Exercise goal = Please write out the data below once more, exactly as it stands.

Working data =
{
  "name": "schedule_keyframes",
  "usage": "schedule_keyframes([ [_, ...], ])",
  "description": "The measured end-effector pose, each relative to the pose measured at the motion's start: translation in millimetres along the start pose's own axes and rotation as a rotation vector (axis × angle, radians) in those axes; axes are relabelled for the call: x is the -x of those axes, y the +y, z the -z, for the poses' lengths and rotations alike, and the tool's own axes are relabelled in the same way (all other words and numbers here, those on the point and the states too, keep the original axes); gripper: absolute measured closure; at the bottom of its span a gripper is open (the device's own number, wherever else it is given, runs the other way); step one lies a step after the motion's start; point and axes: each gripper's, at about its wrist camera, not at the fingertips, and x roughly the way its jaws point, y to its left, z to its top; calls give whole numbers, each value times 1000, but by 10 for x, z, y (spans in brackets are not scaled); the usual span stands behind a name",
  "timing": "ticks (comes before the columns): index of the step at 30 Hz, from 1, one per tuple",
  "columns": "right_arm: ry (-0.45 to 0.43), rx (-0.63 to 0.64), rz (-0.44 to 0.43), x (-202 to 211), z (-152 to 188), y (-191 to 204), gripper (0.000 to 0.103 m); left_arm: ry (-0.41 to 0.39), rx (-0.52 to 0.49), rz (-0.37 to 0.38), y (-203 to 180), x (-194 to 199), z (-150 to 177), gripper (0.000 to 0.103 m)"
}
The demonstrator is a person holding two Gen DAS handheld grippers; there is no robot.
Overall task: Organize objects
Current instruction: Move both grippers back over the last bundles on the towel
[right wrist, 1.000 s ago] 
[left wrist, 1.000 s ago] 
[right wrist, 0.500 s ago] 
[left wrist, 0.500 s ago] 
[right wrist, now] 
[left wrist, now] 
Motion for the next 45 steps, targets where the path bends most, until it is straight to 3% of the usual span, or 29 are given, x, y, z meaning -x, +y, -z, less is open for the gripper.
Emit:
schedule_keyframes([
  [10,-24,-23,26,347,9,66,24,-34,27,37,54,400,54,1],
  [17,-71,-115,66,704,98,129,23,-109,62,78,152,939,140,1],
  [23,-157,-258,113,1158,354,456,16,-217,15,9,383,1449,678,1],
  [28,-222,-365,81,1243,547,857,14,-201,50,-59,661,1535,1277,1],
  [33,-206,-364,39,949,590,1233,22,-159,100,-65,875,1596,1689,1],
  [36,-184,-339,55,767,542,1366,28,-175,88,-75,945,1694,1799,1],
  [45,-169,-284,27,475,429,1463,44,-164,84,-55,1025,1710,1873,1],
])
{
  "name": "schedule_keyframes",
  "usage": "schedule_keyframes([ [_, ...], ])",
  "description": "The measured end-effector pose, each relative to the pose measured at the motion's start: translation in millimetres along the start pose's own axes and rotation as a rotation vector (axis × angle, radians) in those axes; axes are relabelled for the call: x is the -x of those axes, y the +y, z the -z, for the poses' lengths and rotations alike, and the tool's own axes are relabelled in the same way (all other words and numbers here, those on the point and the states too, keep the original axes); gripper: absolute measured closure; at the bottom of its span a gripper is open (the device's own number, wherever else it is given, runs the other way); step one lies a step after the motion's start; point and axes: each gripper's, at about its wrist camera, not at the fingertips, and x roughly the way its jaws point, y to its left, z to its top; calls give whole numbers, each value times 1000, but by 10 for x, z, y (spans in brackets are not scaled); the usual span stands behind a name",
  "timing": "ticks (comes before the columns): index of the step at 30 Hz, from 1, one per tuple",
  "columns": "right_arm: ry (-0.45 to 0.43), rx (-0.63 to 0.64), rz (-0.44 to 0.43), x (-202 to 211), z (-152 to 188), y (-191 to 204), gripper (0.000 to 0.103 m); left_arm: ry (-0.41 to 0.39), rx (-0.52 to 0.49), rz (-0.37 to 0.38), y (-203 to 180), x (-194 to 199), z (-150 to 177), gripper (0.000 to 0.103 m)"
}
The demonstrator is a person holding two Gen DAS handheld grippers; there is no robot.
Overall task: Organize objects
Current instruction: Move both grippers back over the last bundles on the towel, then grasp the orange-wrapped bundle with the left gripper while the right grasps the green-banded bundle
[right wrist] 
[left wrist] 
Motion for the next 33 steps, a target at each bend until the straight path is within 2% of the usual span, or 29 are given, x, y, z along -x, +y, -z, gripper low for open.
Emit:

Written reply =
{
  "name": "schedule_keyframes",
  "usage": "schedule_keyframes([ [_, ...], ])",
  "description": "The measured end-effector pose, each relative to the pose measured at the motion's start: translation in millimetres along the start pose's own axes and rotation as a rotation vector (axis × angle, radians) in those axes; axes are relabelled for the call: x is the -x of those axes, y the +y, z the -z, for the poses' lengths and rotations alike, and the tool's own axes are relabelled in the same way (all other words and numbers here, those on the point and the states too, keep the original axes); gripper: absolute measured closure; at the bottom of its span a gripper is open (the device's own number, wherever else it is given, runs the other way); step one lies a step after the motion's start; point and axes: each gripper's, at about its wrist camera, not at the fingertips, and x roughly the way its jaws point, y to its left, z to its top; calls give whole numbers, each value times 1000, but by 10 for x, z, y (spans in brackets are not scaled); the usual span stands behind a name",
  "timing": "ticks (comes before the columns): index of the step at 30 Hz, from 1, one per tuple",
  "columns": "right_arm: ry (-0.45 to 0.43), rx (-0.63 to 0.64), rz (-0.44 to 0.43), x (-202 to 211), z (-152 to 188), y (-191 to 204), gripper (0.000 to 0.103 m); left_arm: ry (-0.41 to 0.39), rx (-0.52 to 0.49), rz (-0.37 to 0.38), y (-203 to 180), x (-194 to 199), z (-150 to 177), gripper (0.000 to 0.103 m)"
}
The demonstrator is a person holding two Gen DAS handheld grippers; there is no robot.
Overall task: Organize objects
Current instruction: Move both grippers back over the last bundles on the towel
[right wrist, 1.000 s ago] 
[left wrist, 1.000 s ago] 
[right wrist, 0.500 s ago] 
[left wrist, 0.500 s ago] 
[right wrist, now] 
[left wrist, now] 
Motion for the next 45 steps, targets where the path bends most, until it is straight to 3% of the usual span, or 29 are given, x, y, z meaning -x, +y, -z, less is open for the gripper.
Emit:
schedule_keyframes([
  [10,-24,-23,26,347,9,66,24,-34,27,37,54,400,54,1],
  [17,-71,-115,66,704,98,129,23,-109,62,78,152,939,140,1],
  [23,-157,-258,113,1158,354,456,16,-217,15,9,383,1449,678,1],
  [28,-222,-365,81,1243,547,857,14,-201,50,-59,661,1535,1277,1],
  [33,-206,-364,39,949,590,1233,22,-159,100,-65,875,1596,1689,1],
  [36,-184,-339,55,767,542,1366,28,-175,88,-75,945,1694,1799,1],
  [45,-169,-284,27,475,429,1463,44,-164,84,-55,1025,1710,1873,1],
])
{
  "name": "schedule_keyframes",
  "usage": "schedule_keyframes([ [_, ...], ])",
  "description": "The measured end-effector pose, each relative to the pose measured at the motion's start: translation in millimetres along the start pose's own axes and rotation as a rotation vector (axis × angle, radians) in those axes; axes are relabelled for the call: x is the -x of those axes, y the +y, z the -z, for the poses' lengths and rotations alike, and the tool's own axes are relabelled in the same way (all other words and numbers here, those on the point and the states too, keep the original axes); gripper: absolute measured closure; at the bottom of its span a gripper is open (the device's own number, wherever else it is given, runs the other way); step one lies a step after the motion's start; point and axes: each gripper's, at about its wrist camera, not at the fingertips, and x roughly the way its jaws point, y to its left, z to its top; calls give whole numbers, each value times 1000, but by 10 for x, z, y (spans in brackets are not scaled); the usual span stands behind a name",
  "timing": "ticks (comes before the columns): index of the step at 30 Hz, from 1, one per tuple",
  "columns": "right_arm: ry (-0.45 to 0.43), rx (-0.63 to 0.64), rz (-0.44 to 0.43), x (-202 to 211), z (-152 to 188), y (-191 to 204), gripper (0.000 to 0.103 m); left_arm: ry (-0.41 to 0.39), rx (-0.52 to 0.49), rz (-0.37 to 0.38), y (-203 to 180), x (-194 to 199), z (-150 to 177), gripper (0.000 to 0.103 m)"
}
The demonstrator is a person holding two Gen DAS handheld grippers; there is no robot.
Overall task: Organize objects
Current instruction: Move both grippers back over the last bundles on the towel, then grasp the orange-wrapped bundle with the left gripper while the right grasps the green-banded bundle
[right wrist] 
[left wrist] 
Motion for the next 33 steps, a target at each bend until the straight path is within 2% of the usual span, or 29 are given, x, y, z along -x, +y, -z, gripper low for open.
Emit:

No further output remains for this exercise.